§ **EXERCISE DETAILS**
Take the entries that follow and return exactly the lines from the one holding "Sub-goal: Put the" through the one holding "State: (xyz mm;", both included. Nothing else is needed.

§ **SOURCE DATA**
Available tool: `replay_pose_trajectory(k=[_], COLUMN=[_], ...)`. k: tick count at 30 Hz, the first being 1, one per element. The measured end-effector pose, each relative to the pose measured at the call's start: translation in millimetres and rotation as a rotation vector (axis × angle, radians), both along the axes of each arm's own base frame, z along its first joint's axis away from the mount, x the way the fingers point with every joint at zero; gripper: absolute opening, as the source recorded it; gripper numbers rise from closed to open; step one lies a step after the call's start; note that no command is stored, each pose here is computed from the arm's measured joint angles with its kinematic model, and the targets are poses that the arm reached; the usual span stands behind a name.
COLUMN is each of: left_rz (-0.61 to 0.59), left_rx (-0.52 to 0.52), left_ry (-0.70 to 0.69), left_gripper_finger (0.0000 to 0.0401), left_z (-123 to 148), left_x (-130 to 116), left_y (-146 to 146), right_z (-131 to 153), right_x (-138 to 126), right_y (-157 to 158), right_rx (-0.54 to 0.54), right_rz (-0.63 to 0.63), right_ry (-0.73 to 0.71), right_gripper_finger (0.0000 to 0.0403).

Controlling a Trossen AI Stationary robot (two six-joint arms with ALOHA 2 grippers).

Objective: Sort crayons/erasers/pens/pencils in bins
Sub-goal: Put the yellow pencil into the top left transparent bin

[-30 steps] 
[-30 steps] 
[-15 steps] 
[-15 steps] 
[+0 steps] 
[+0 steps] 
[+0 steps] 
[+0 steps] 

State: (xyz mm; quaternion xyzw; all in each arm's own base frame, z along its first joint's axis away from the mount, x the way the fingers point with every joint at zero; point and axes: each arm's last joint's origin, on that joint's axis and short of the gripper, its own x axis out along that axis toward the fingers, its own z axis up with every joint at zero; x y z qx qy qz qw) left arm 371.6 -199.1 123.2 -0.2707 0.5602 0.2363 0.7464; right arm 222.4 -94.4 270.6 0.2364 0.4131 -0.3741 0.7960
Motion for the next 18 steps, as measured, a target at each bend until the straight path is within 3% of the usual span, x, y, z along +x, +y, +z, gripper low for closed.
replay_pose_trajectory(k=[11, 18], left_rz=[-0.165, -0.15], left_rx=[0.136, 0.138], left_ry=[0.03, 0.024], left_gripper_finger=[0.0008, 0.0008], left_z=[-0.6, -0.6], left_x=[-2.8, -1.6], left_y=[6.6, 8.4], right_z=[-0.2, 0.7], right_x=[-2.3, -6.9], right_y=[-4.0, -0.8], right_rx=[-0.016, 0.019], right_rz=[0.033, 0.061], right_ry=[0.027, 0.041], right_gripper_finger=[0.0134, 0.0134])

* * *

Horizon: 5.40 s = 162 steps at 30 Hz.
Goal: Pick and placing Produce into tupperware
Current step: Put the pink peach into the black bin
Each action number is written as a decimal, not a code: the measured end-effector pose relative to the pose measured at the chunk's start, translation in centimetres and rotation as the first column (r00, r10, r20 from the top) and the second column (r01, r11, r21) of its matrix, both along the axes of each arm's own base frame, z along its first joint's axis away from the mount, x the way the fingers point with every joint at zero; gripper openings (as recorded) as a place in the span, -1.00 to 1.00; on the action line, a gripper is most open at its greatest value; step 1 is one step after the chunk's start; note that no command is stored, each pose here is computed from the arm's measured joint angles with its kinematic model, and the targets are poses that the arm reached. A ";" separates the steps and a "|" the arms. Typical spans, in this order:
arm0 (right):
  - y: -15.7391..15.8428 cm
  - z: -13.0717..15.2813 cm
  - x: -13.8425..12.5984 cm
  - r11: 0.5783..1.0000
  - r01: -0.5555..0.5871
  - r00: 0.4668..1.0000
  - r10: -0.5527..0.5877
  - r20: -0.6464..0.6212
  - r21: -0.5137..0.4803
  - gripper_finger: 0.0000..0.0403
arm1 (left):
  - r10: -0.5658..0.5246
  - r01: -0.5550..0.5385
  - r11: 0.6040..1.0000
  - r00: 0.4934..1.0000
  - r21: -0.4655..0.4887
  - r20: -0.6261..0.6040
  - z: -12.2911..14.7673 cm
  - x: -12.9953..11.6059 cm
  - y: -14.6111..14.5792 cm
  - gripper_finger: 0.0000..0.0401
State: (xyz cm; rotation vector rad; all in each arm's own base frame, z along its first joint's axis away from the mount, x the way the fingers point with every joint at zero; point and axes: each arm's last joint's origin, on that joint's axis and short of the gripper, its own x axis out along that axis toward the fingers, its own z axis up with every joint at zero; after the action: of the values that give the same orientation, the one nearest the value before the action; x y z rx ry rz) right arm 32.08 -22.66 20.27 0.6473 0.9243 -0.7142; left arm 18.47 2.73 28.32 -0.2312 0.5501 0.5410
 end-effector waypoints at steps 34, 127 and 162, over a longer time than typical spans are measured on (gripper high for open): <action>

§ **ANSWER BOX**
Sub-goal: Put the yellow pencil into the top left transparent bin

[-30 steps] 
[-30 steps] 
[-15 steps] 
[-15 steps] 
[+0 steps] 
[+0 steps] 
[+0 steps] 
[+0 steps] 

State: (xyz mm; quaternion xyzw; all in each arm's own base frame, z along its first joint's axis away from the mount, x the way the fingers point with every joint at zero; point and axes: each arm's last joint's origin, on that joint's axis and short of the gripper, its own x axis out along that axis toward the fingers, its own z axis up with every joint at zero; x y z qx qy qz qw) left arm 371.6 -199.1 123.2 -0.2707 0.5602 0.2363 0.7464; right arm 222.4 -94.4 270.6 0.2364 0.4131 -0.3741 0.7960

This exercise has nothing further to it.